> _What is needed_
What is needed is the complete listing, repeated exactly.

> _Exercise data_
* * * * * * * * *
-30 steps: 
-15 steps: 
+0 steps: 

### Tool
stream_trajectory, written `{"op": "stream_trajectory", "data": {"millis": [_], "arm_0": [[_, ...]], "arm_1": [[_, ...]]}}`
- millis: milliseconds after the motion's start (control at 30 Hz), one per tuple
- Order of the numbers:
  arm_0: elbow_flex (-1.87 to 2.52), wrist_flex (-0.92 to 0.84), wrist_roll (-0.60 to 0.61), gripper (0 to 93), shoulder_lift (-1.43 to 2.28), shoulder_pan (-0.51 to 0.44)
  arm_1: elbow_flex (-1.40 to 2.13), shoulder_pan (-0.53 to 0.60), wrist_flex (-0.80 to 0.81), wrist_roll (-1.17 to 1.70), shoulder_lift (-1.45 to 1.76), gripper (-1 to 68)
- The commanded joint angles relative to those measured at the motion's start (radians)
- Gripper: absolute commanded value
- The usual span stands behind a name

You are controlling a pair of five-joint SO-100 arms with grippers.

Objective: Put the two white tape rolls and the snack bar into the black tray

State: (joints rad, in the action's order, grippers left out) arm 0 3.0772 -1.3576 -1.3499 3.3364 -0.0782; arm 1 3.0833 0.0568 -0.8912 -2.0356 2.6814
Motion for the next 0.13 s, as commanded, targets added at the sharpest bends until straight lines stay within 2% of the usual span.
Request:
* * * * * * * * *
> _Solution below_
-30 steps: 
-15 steps: 
+0 steps: 

### Tool
stream_trajectory, written `{"op": "stream_trajectory", "data": {"millis": [_], "arm_0": [[_, ...]], "arm_1": [[_, ...]]}}`
- millis: milliseconds after the motion's start (control at 30 Hz), one per tuple
- Order of the numbers:
  arm_0: elbow_flex (-1.87 to 2.52), wrist_flex (-0.92 to 0.84), wrist_roll (-0.60 to 0.61), gripper (0 to 93), shoulder_lift (-1.43 to 2.28), shoulder_pan (-0.51 to 0.44)
  arm_1: elbow_flex (-1.40 to 2.13), shoulder_pan (-0.53 to 0.60), wrist_flex (-0.80 to 0.81), wrist_roll (-1.17 to 1.70), shoulder_lift (-1.45 to 1.76), gripper (-1 to 68)
- The commanded joint angles relative to those measured at the motion's start (radians)
- Gripper: absolute commanded value
- The usual span stands behind a name

You are controlling a pair of five-joint SO-100 arms with grippers.

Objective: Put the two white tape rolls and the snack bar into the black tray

State: (joints rad, in the action's order, grippers left out) arm 0 3.0772 -1.3576 -1.3499 3.3364 -0.0782; arm 1 3.0833 0.0568 -0.8912 -2.0356 2.6814
Motion for the next 0.13 s, as commanded, targets added at the sharpest bends until straight lines stay within 2% of the usual span.
Request:

The exercise has been answered, and the work is done.